When party becomes religion
by Tom Sullivan

“This is what happens when party becomes almost a religion,” MSNBC’s Joy Reid told Chris Hayes last night on “All In.” Reid was commenting on the GOP’s defense of Alabama’s Roy Moore and acceptance of a Republican president with a lengthy history of sexual misconduct. “We don’t care how low he takes this country, how low he takes our party,” she said, or “what a scoundrel he is, what a scam artist he is, what a con man. And literally, it can be a child molester as long as it’s a Republican … Nothing comes before party ever. Ever.”

The Republican Party and the country didn’t sink to these depths overnight. The right has, over decades, acculturated its base to lies as one of the basic food groups. Our sitting president is simply the main course.

Fear has been a conservative staple from the early days of the Cold War, the Birchers, and before. Robert Kagan noted before the election last year how “resentment and disdain, intermingled with bits of fear, hatred and anger,” the core of the now-president’s message, had incubated inside the party for years.

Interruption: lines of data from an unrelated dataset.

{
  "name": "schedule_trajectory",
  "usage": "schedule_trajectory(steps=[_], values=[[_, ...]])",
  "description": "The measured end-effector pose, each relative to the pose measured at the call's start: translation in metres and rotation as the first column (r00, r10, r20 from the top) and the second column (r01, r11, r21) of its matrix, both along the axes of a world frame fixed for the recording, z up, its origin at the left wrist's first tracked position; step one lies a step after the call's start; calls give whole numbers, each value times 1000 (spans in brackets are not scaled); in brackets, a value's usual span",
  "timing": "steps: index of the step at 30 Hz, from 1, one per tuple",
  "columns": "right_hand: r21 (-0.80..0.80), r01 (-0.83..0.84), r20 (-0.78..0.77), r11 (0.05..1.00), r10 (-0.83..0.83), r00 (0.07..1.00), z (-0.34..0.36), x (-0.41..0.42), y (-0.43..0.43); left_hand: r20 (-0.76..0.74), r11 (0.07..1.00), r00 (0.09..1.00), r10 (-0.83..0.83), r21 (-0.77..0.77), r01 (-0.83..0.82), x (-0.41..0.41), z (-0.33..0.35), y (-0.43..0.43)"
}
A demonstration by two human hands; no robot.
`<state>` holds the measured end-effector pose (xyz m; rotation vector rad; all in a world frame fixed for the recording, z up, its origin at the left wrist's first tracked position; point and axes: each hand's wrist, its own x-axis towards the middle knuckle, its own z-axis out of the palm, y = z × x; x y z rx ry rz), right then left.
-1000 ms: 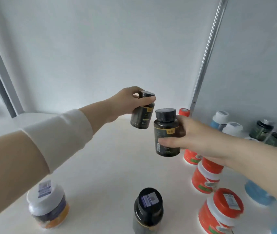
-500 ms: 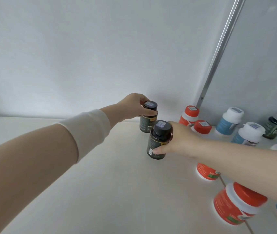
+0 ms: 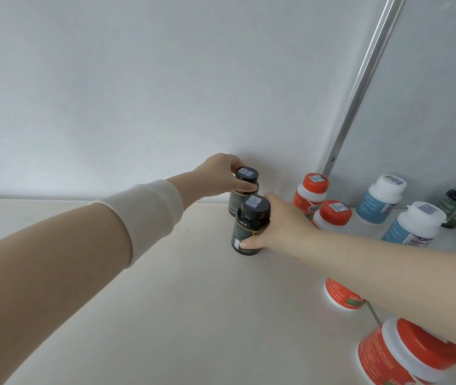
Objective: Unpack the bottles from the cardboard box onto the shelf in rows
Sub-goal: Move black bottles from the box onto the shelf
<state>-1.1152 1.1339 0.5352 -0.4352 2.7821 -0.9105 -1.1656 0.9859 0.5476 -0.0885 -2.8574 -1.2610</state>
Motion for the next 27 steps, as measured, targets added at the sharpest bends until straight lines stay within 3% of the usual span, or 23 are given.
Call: schedule_trajectory(steps=[15, 19, 23, 27], values=[[71, 2, 78, 997, -7, 997, 7, -4, 4, 95, 999, 994, -46, -12, 47, 4, 11, 3], [91, -9, -4, 996, 10, 1000, 31, 4, 19, 144, 991, 989, -26, -129, 44, 15, 39, 5], [174, -31, -134, 984, 55, 989, 58, 22, 31, 63, 946, 998, 5, -323, 16, 40, 76, 11], [208, -38, -249, 977, 90, 964, 84, 50, 51, -29, 844, 1000, 6, -536, -21, 83, 109, 32]])
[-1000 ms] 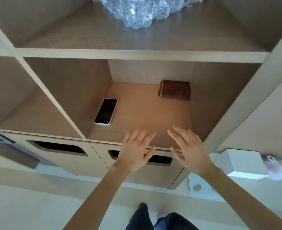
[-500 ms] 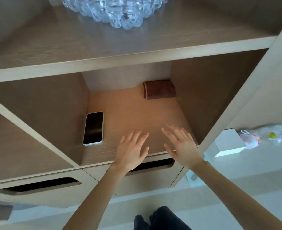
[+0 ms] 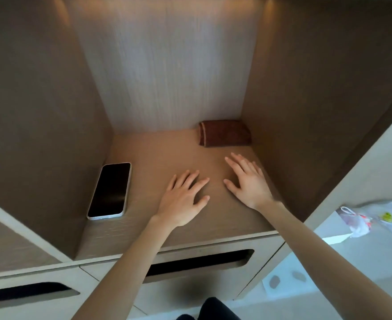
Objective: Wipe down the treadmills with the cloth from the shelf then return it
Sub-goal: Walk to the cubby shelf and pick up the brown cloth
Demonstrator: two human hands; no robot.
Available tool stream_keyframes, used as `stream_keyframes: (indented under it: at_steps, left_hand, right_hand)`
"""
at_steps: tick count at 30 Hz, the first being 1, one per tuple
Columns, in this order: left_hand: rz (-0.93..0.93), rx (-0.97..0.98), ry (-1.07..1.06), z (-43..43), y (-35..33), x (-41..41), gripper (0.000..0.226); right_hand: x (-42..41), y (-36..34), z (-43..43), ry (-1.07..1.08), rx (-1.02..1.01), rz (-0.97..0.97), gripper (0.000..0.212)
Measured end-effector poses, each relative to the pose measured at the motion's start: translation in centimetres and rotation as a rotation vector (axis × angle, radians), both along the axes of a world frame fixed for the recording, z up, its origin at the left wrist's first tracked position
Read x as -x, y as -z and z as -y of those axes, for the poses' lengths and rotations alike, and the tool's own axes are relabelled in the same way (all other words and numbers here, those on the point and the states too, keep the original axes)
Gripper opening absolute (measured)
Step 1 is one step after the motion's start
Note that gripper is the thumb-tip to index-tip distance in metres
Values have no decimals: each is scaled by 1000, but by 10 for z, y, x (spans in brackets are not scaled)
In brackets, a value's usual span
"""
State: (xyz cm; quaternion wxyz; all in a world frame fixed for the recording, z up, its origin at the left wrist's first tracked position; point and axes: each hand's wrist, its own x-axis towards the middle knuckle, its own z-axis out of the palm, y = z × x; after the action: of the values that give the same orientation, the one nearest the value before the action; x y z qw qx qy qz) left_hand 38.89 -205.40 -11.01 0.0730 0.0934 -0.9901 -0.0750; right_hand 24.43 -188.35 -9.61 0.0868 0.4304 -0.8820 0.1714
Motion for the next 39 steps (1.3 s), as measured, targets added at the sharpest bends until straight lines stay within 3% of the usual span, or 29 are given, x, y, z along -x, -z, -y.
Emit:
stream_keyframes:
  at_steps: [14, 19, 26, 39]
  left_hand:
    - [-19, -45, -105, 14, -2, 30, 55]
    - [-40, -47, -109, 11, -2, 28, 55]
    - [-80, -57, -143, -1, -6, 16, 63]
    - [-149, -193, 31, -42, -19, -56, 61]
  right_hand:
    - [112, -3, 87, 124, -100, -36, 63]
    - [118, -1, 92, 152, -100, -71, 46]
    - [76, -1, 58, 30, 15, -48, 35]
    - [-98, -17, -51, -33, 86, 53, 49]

I recounted how creepy the appearance of “Rush rooms” was in the early 1990s, and how the dittoheads at work marinated their brains in his toxic message all day, every day.

As Rush faded, Fox News ascended. Fox News has been a propaganda channel for decades now. The “Fair and Balanced” network has dropped that branding and, with few exceptions, any pretension that what it presents is news. Where once there were Rush Rooms at lunch, now every other bar, restaurant, and public space has a telescreen broadcasting the message approved by Minitrue and News Corp.

Conservative chain emails have faded as well, replaced by Facebook. Through the Cold War years, we’d been warned that the communists would try to undermine America from within using propaganda and disinformation. With the emails, fathers and uncles were trafficking in it, passing them on to family and friends as instructed at the bottom of each. What made chain emails popular was they maligned people senders hated. With forward after forward, they built a discomforting community of resentment. I have a collection:

Now, out of those 200 chain emails, maybe three or four are not outright lies, distortions, and smears. Easily debunked on Google in the time it takes to attach your email list and forward to all your friends. They are lies and, deep down, right wingers know it. Yet they pass them along dutifully, almost gleefully. They know it’s wrong and they don’t care.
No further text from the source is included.